Name | Description |
---|---|
label_names() | Returns a list of label names. |
label_values(label) | Returns a list of label values for the label . |
label_values(log stream selector, label) | Returns a list of label values for the label in the specified log stream selector . |
Ad hoc filters variable
Loki supports the special ad hoc filters variable type. It allows you to specify any number of label/value filters on the fly. These filters are automatically applied to all your Loki queries.

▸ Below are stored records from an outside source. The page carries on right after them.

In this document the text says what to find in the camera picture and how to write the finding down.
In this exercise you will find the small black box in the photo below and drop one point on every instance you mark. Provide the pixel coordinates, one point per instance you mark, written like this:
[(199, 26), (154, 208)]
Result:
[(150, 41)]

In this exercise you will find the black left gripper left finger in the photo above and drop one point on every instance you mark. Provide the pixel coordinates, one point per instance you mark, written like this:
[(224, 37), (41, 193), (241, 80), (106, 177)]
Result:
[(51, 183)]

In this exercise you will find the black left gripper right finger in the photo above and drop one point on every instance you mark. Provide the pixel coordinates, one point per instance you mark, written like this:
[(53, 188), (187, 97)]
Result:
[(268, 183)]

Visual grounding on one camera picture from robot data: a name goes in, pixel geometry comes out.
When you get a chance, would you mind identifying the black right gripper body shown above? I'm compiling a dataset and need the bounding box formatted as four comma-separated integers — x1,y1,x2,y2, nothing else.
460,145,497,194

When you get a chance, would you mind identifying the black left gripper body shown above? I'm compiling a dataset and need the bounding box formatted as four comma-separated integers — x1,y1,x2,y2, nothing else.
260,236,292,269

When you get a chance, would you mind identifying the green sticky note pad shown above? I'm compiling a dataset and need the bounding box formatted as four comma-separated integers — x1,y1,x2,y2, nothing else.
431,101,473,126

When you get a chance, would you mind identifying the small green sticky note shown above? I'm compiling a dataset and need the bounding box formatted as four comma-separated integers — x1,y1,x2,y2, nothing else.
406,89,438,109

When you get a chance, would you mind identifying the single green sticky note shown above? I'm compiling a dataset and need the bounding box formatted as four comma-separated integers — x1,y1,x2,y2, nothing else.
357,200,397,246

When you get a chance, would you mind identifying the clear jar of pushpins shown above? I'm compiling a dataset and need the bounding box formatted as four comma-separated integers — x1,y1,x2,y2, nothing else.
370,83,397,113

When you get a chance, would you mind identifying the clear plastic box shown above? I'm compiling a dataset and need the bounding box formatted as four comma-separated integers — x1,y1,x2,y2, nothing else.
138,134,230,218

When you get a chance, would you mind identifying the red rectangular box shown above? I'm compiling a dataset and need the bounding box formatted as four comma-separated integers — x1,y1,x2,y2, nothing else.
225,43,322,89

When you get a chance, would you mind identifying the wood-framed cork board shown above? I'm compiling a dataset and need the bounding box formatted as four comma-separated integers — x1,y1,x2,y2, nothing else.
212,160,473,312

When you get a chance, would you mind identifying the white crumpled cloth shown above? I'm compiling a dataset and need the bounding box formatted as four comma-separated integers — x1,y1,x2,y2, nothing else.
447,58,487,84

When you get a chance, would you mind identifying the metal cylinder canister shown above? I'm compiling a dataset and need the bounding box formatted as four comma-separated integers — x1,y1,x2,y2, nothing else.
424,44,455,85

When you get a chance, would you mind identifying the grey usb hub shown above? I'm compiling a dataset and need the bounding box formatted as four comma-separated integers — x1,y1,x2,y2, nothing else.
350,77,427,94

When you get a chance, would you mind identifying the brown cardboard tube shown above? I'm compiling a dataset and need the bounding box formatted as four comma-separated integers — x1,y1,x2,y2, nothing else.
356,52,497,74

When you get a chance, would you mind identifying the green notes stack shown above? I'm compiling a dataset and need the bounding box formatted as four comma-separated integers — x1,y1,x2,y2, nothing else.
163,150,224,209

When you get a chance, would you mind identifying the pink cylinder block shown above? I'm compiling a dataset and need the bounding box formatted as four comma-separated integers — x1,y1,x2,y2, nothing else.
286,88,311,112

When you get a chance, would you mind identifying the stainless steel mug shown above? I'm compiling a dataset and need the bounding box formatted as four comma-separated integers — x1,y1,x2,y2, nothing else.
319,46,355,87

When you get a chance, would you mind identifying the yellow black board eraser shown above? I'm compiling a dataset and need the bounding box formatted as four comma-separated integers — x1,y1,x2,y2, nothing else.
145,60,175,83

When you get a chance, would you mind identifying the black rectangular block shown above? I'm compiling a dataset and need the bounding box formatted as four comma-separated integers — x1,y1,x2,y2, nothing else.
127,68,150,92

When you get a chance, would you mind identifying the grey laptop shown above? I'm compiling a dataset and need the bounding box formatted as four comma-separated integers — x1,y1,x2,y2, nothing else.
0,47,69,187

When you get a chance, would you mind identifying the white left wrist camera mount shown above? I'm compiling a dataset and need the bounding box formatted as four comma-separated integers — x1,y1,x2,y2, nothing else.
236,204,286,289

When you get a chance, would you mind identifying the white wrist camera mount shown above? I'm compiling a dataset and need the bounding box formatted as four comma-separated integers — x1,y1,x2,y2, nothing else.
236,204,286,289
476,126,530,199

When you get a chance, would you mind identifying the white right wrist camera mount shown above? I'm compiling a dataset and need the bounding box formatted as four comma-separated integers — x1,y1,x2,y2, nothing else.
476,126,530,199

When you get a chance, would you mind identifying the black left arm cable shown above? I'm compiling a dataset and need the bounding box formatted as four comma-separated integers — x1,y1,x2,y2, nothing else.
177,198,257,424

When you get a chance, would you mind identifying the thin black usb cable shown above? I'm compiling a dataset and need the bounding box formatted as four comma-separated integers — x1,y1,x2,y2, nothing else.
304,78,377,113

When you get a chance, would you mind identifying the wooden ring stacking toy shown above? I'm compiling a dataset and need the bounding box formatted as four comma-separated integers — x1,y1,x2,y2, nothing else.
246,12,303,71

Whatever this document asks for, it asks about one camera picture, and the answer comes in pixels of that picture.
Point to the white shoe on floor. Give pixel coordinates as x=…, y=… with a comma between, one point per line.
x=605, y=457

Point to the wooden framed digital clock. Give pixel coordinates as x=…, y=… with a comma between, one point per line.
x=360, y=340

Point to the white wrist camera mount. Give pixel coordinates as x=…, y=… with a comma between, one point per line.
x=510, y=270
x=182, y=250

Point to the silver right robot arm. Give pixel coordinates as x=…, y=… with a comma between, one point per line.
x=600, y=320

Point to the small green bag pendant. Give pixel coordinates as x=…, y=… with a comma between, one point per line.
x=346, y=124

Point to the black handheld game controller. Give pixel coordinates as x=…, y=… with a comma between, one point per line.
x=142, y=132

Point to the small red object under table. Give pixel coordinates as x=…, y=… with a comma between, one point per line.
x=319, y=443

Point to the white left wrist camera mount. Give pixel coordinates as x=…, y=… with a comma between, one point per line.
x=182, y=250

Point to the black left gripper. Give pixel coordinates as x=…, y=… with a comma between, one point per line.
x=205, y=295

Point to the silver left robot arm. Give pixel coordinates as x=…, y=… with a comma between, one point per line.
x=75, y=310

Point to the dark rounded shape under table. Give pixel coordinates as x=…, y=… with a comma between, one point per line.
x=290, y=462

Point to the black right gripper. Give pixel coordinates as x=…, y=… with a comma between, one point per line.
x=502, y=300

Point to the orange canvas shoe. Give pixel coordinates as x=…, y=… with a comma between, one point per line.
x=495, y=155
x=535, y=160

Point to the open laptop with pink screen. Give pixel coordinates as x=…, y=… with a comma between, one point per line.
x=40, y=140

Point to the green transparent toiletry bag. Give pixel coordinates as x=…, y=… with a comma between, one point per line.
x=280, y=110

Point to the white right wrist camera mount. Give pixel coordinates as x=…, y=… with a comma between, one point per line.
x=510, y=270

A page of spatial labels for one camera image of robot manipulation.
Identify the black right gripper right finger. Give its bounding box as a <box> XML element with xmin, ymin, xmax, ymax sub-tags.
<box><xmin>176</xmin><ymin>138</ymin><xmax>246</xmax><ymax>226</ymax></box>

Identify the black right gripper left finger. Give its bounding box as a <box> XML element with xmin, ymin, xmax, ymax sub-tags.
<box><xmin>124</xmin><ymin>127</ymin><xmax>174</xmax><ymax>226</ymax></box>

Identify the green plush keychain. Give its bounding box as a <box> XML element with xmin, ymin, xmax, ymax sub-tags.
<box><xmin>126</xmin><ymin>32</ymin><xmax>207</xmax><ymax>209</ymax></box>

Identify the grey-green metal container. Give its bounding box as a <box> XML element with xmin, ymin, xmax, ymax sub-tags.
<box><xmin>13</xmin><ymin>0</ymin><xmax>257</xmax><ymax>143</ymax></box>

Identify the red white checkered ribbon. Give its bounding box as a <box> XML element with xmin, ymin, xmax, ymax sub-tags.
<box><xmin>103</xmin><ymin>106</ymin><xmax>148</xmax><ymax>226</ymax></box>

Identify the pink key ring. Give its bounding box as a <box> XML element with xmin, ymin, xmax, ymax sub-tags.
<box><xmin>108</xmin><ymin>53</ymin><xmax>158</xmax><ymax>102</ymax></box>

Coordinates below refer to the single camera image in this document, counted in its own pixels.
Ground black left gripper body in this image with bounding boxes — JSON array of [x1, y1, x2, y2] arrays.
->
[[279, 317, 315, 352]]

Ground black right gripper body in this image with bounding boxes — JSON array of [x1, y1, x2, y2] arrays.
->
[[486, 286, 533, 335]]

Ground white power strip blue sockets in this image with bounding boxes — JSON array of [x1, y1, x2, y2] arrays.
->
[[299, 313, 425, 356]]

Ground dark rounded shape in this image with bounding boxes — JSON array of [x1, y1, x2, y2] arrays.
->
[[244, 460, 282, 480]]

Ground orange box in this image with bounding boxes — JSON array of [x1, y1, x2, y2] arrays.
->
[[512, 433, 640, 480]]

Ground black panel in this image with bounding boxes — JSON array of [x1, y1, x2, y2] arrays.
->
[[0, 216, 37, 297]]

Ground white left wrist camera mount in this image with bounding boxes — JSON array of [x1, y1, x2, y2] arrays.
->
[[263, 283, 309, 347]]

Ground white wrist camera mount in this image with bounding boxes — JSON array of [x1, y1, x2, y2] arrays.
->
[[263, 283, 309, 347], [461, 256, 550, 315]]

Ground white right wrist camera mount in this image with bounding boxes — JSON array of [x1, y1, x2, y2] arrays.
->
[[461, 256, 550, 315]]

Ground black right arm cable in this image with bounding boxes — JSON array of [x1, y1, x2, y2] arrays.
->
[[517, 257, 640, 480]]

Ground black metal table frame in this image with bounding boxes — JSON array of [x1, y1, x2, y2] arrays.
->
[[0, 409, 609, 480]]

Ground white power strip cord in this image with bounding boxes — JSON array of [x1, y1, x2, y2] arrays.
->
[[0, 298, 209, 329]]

Using interval and range variables
You can use some global built-in variables in query variables; $__interval
, $__interval_ms
, $__range
, $__range_s
and $__range_ms
. For more information, refer to Global built-in variables.
Annotations
You can use any non-metric Loki query as a source for annotations. Log content will be used as annotation text and your log stream labels as tags, so there is no need for additional mapping.
Configure the data source with provisioning
You can set up the data source via config files with Grafana’s provisioning system. You can read more about how it works and all the settings you can set for data sources on the provisioning docs page
Here is an example:
apiVersion: 1
datasources:
- name: Loki
type: loki
access: proxy
url: http://localhost:3100
jsonData:
maxLines: 1000
Here’s another with basic auth and derived field. Keep in mind that $
character needs to be escaped in YAML values as it is used to interpolate environment variables:
apiVersion: 1
datasources:
- name: Loki
type: loki
access: proxy
url: http://localhost:3100
basicAuth: true
basicAuthUser: my_user
jsonData:
maxLines: 1000
derivedFields:
# Field with internal link pointing to data source in Grafana.
# Right now, Grafana supports only Jaeger and Zipkin data sources as link targets.
# datasourceUid value can be anything, but it should be unique across all defined data source uids.
- datasourceUid: my_jaeger_uid
matcherRegex: "traceID=(\\w+)"
name: TraceID
# url will be interpreted as query for the datasource
url: '$${__value.raw}'
# Field with external link.
- matcherRegex: "traceID=(\\w+)"
name: TraceID
url: 'http://localhost:16686/trace/$${__value.raw}'
secureJsonData:
basicAuthPassword: test_password
Here’s an example of a Jaeger data source corresponding to the above example. Note that the Jaeger uid
value does match the Loki datasourceUid
value.
datasources:
- name: Jaeger
type: jaeger
url: http://jaeger-tracing-query:16686/
access: proxy
# UID should match the datasourceUid in dervidedFields.